EXERCISE BRIEF ▸ Reproduce the lines below exactly, starting at the one containing "In the picture above, place marker(s) on the long" and stopping at the final line.

INFORMATION SHOWN ▸
——————————
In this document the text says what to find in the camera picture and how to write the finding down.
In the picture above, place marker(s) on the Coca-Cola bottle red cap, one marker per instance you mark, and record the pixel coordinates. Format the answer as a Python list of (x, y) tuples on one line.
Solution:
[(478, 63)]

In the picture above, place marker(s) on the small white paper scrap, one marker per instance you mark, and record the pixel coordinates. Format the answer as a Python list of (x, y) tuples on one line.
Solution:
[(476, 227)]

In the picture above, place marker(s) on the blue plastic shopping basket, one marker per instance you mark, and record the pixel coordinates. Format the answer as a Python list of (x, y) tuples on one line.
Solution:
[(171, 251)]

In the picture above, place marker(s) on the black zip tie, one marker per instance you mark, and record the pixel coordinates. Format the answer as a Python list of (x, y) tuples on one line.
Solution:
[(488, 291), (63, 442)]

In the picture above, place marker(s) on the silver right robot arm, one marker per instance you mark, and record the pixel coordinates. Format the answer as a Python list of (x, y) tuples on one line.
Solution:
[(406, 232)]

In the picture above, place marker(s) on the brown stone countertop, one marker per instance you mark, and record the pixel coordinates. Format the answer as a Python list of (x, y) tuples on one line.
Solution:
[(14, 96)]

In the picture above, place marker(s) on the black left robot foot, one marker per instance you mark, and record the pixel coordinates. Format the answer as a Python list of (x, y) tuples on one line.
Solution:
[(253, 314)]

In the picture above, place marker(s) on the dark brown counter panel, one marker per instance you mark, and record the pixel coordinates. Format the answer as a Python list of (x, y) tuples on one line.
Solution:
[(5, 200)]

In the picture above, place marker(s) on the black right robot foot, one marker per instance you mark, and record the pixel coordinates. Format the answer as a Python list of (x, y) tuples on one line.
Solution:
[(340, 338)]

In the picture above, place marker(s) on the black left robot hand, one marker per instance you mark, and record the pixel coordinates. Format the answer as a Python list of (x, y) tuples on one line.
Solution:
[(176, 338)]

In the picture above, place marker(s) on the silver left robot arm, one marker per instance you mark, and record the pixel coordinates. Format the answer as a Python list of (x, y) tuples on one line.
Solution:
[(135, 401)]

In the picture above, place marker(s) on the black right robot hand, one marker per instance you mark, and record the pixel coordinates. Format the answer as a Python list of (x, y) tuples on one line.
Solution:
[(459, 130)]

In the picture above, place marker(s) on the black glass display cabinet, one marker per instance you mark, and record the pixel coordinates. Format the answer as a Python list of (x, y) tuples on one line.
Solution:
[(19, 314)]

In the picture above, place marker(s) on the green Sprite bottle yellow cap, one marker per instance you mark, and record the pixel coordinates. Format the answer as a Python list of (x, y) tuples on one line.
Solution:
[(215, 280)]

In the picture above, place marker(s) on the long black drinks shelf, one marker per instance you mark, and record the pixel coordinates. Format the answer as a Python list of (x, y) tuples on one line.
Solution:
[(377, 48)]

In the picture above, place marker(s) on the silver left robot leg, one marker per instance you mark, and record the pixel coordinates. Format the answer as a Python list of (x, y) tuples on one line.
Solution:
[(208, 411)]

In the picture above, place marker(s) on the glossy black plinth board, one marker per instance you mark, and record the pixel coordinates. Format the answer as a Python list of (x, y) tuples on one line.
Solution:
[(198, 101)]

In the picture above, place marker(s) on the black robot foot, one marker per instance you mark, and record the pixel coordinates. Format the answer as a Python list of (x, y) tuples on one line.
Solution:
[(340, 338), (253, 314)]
——————————
WORKED SOLUTION ▸
In the picture above, place marker(s) on the long black drinks shelf, one marker per instance you mark, and record the pixel coordinates. Format the answer as a Python list of (x, y) tuples on one line.
Solution:
[(377, 48)]

In the picture above, place marker(s) on the silver left robot leg, one marker per instance you mark, and record the pixel coordinates. Format the answer as a Python list of (x, y) tuples on one line.
Solution:
[(208, 411)]

In the picture above, place marker(s) on the glossy black plinth board, one marker per instance you mark, and record the pixel coordinates. Format the answer as a Python list of (x, y) tuples on one line.
Solution:
[(198, 101)]

In the picture above, place marker(s) on the black robot foot, one marker per instance you mark, and record the pixel coordinates. Format the answer as a Python list of (x, y) tuples on one line.
Solution:
[(340, 338), (253, 314)]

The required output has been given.